- Born: James Tomilson Hill III May 24, 1948 (age 77)
- Education: The Buckley School Milton Academy
- Alma mater: Harvard College Harvard Business School
- Occupation: hedge fund manager
- Spouse: Janine W. Hill
- Children: 2

= J. Tomilson Hill =

American hedge fund manager

James Tomilson "Tom" Hill III (born May 24, 1948) is an American billionaire hedge fund manager, the former president and CEO of Blackstone Alternative Asset Management (BAAM), Blackstone Group's hedge funds business.

==Early life and education==
Hill was born in New York and attended The Buckley School and Milton Academy, where he was a varsity wrestler. Hill received his B.A., cum laude, from Harvard College, where he wrote for The Harvard Lampoon and studied history, literature, and Japanese studies. He received his M.B.A. from Harvard Business School.

==Career==
Hill started his career at First Boston in 1973, where he was one of the founding principals of its mergers and acquisitions department, and then moved to Smith Barney, where he served as the head of its mergers and acquisitions department. In 1982, he joined Lehman Brothers as a partner in its M&A department and later became head of M&A, head of Investment Banking and co-CEO. Filmmaker Oliver Stone used J. Tomilson Hill as one of several inspirations for the character Gordon Gekko, portrayed by Michael Douglas in the 1987 movie, Wall Street.

While at Lehman, Hill participated in the multi-sided takeover battle for control of RJR Nabisco in 1988, the largest leveraged buyout in history up to that time, and a seminal event in the history of private equity. Barbarians at the Gate, the best-selling book chronicling that saga, described Hill as “an oiled-back Gordon Gekko haircut atop 5 feet, 10 inches of icy Protestant reserve.”

In 1993 Hill joined Blackstone, where he served as co-head of the corporate mergers and acquisitions advisory group. In 2007, he became vice chairman of the firm. Since 2000, he has served as president and chief executive of Blackstone's hedge fund business, Blackstone Alternative Asset Management (BAAM), and has grown that business's assets under management from $1.3 billion in 2000 to $56 billion as of December 31, 2013.

BAAM is currently the world's largest discretionary allocator to hedge funds, with investors including mostly corporate and public pension funds, sovereign wealth funds and central banks. The business's growth from 2007 to 2013, at a time when the industry generally contracted substantially, was featured in a June 2013 Harvard Business Review case study. Hill has appeared at the 2014 Credit Suisse Financial Services Forum, the 2011 Milken Institute Global Conference, and the 2012 Bloomberg Hedge Fund Summit, among others. In 2014, Hill was inducted into Institutional Investor's Alphas "Hedge Fund Hall of Fame".

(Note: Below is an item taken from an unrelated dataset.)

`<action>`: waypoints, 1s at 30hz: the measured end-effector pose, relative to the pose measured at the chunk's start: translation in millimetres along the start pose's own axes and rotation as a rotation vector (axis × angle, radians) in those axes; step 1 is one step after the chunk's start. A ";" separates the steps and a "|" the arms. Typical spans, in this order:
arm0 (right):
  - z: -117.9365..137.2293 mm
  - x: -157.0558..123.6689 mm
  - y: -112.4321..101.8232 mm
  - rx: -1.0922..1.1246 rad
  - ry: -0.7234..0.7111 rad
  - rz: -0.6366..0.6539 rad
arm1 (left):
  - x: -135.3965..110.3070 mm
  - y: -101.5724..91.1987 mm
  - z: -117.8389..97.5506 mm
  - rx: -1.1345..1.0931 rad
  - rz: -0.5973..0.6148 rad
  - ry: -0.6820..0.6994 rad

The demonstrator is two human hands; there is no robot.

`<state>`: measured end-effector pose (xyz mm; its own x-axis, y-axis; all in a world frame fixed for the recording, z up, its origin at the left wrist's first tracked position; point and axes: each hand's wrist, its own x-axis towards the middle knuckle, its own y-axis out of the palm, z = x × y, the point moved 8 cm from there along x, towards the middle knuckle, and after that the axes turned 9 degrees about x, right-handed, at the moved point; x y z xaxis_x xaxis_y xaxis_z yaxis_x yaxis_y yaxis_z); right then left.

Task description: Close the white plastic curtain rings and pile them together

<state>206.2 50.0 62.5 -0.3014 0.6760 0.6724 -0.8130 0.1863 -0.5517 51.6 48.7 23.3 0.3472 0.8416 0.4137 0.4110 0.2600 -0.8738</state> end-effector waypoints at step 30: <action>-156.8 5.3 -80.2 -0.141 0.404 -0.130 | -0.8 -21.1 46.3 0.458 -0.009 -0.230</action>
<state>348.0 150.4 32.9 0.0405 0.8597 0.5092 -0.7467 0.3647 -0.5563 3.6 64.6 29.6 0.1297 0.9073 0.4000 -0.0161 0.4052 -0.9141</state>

In the spring of 2021, it was announce that Hill would become chairman of private investments at Two Sigma, a 'quant' hedge fund with $58 billion in assets under management.

==Philanthropy==
Hill is the chairman of Lincoln Center Theater and has served as chairman of the Smithsonian's Hirshhorn Museum and Sculpture Garden. He was elected to the Board of Trustees of the Metropolitan Museum of Art in 2012. He has also served on boards at the Council on Foreign Relations, the Telluride Foundation, Nasher Museum of Art, the Advantage Testing Foundation, and Our Lady Queen of Angels School, a Catholic school in East Harlem that is part of the Partnership for Inner-City Education school network.

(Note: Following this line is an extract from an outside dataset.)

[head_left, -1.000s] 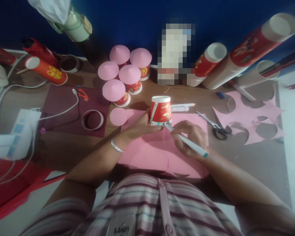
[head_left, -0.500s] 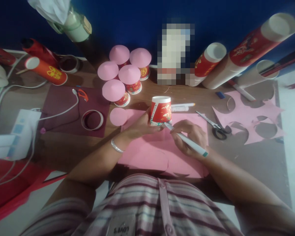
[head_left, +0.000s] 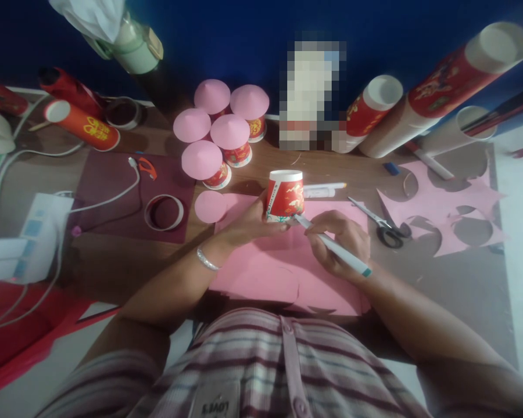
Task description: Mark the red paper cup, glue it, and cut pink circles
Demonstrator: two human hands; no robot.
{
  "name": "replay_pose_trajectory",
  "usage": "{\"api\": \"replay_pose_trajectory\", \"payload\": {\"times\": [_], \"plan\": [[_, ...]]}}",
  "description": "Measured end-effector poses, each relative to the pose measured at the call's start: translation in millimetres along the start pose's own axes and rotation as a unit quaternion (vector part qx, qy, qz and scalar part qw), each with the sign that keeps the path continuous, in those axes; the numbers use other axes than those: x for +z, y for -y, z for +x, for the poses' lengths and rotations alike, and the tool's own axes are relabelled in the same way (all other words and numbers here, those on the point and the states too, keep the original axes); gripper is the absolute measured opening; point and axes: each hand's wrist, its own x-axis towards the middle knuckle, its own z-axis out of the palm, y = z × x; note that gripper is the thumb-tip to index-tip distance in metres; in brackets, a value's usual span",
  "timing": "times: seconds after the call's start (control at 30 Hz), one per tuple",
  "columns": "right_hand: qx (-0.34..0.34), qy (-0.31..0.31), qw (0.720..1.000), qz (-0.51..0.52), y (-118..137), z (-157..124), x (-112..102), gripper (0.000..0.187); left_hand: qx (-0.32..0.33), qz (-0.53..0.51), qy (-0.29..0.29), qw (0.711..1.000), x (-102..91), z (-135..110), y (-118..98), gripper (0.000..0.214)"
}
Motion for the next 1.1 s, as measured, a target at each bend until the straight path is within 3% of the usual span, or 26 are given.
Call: {"api": "replay_pose_trajectory", "payload": {"times": [1.1], "plan": [[-0.026,0.008,1.000,0.007,2.5,4.2,-0.2,0.011,0.002,0.008,-0.022,1.000,-0.5,0.2,2.9,0.052]]}}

In 2014, the Frick Collection presented "Renaissance and Baroque Bronzes from the Hill Collection", a group of thirty-three statuettes from Hill's personal collection that date from the mid-fifteenth to the eighteenth centuries. In 2017, Hill opened the Hill Art Foundation a gallery on West 24th Street in Chelsea to exhibit his private collection to the public in 2019.

==Personal life==
Hill lives in Manhattan with his wife, Saint Louis native Janine W. Hill, who serves as director of fellowship affairs and studies strategic planning at the Council on Foreign Relations. They have two daughters: Margot Langdon Hill Kirby and Astrid Hill Lloyd.

In 2004, Hill sold Mark Rothko's No. 6 (Yellow, White, Blue Over Yellow on Gray) (1954) for $17.3 million at Sotheby's, a record for the artist.